**TASK DESCRIPTION**
Find the string "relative" in the data, then copy every line where it is found.

[Saved entries]
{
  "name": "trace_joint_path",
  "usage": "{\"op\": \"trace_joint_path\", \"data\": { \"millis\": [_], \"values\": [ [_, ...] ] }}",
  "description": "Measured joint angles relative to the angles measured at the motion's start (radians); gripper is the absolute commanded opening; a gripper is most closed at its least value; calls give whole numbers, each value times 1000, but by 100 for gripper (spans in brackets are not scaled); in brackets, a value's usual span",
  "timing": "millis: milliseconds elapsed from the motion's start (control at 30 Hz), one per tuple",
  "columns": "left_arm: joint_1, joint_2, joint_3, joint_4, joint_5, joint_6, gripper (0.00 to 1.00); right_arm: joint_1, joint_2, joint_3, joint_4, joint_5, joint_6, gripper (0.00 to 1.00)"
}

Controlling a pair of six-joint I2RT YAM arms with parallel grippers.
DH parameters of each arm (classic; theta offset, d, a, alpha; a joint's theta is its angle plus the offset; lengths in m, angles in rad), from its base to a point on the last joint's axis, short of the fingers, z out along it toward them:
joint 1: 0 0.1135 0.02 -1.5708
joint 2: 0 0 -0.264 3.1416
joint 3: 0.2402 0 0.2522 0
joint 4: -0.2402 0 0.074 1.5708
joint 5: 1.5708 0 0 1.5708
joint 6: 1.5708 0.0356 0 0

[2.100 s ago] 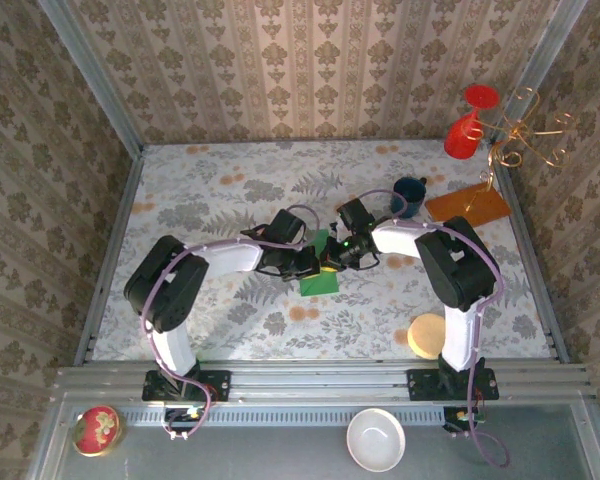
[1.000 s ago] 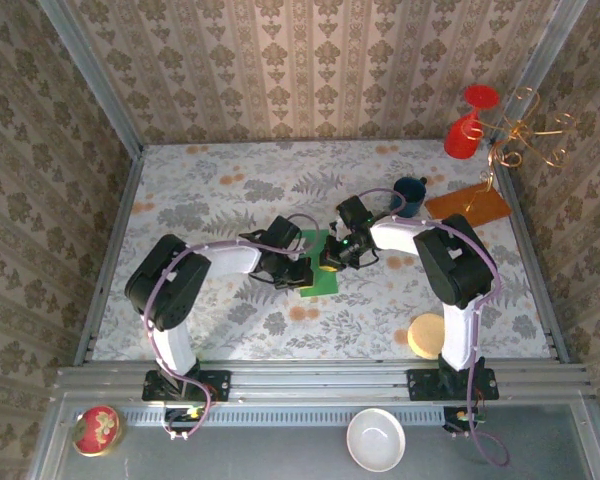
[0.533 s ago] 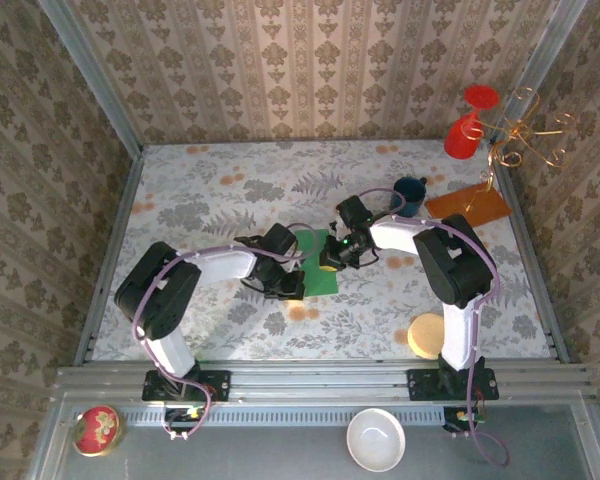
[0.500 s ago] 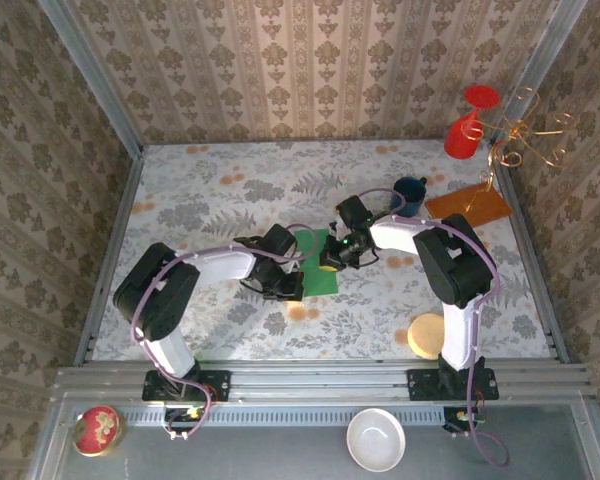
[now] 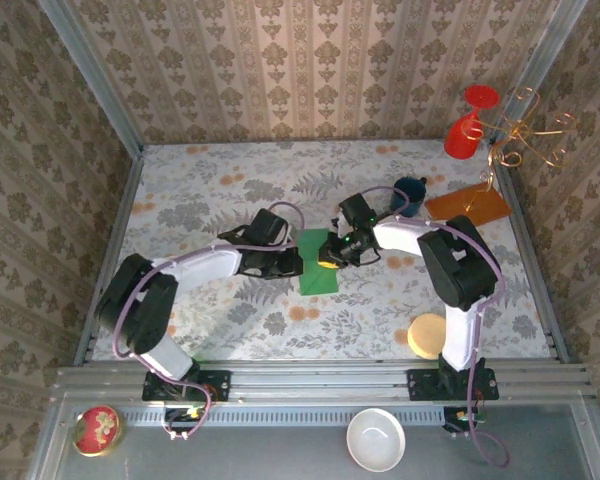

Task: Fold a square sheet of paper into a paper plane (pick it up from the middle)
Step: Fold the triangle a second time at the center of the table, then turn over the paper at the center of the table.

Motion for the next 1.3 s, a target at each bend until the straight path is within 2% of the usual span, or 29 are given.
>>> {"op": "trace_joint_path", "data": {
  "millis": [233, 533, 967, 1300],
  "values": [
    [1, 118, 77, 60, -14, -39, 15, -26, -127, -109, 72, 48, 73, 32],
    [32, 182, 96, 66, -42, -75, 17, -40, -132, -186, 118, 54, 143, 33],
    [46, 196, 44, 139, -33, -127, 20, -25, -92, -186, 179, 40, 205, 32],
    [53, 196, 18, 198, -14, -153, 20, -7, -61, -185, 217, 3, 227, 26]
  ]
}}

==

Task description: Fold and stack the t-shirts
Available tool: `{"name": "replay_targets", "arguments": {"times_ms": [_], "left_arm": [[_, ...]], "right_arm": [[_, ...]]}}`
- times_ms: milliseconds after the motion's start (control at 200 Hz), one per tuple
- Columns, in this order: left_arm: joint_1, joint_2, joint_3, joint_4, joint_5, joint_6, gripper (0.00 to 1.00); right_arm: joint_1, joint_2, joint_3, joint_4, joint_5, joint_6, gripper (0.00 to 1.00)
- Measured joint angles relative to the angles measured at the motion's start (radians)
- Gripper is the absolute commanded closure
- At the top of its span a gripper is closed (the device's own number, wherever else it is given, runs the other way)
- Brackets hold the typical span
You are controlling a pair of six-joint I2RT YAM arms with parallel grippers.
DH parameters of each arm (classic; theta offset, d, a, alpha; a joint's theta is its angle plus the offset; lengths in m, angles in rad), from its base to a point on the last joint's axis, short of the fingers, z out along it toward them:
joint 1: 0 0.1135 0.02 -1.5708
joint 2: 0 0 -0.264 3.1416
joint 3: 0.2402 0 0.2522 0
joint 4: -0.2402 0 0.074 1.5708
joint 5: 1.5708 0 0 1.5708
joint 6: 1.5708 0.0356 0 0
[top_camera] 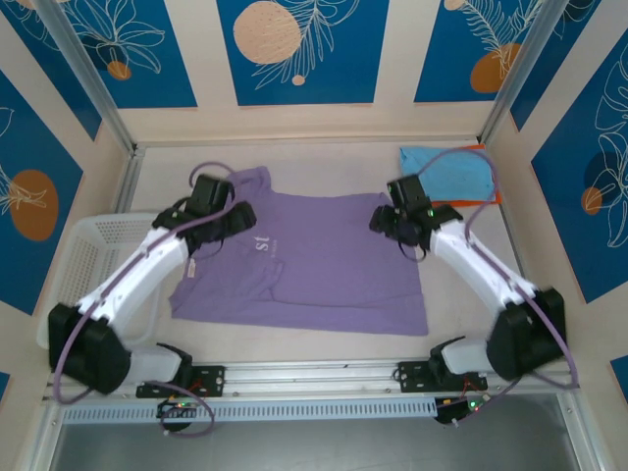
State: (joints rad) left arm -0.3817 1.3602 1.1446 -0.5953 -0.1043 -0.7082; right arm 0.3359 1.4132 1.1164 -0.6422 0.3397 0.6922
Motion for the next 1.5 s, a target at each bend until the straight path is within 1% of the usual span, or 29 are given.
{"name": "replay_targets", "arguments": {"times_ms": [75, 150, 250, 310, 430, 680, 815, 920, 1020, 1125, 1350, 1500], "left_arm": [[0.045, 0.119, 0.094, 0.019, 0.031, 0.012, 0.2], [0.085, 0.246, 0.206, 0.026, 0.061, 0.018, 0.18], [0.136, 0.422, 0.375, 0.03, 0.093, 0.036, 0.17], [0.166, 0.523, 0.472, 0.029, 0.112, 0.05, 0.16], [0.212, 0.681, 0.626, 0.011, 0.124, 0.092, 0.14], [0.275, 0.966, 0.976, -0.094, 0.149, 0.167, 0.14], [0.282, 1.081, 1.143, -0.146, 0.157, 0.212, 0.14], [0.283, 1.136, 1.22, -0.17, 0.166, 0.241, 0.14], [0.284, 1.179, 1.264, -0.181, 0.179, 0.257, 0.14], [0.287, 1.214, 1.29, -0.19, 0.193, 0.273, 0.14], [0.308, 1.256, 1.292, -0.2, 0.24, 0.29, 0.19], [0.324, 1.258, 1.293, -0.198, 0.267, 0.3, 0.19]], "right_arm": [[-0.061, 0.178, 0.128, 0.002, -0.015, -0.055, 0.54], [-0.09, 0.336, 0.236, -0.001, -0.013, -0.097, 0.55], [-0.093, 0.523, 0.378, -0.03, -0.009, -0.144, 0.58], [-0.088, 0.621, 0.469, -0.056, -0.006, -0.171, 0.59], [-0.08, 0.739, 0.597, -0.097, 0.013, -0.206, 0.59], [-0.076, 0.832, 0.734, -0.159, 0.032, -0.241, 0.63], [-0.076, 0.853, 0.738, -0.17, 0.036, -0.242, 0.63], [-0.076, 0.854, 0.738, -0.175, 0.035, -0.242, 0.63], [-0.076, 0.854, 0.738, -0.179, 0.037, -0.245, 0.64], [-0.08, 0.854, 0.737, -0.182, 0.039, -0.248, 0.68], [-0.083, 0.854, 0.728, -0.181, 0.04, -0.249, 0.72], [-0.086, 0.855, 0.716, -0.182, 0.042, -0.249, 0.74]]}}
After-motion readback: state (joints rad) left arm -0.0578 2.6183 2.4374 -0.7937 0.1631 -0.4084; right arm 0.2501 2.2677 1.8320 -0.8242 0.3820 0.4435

**RESULT FOR THIS TASK**
  "description": "Measured joint angles relative to the angles measured at the motion's start (radians); gripper is the absolute commanded opening; a gripper is most closed at its least value; calls give whole numbers, each value times 1000, but by 100 for gripper (spans in brackets are not scaled); in brackets, a value's usual span",
- Measured joint angles relative to the angles measured at the motion's start (radians)

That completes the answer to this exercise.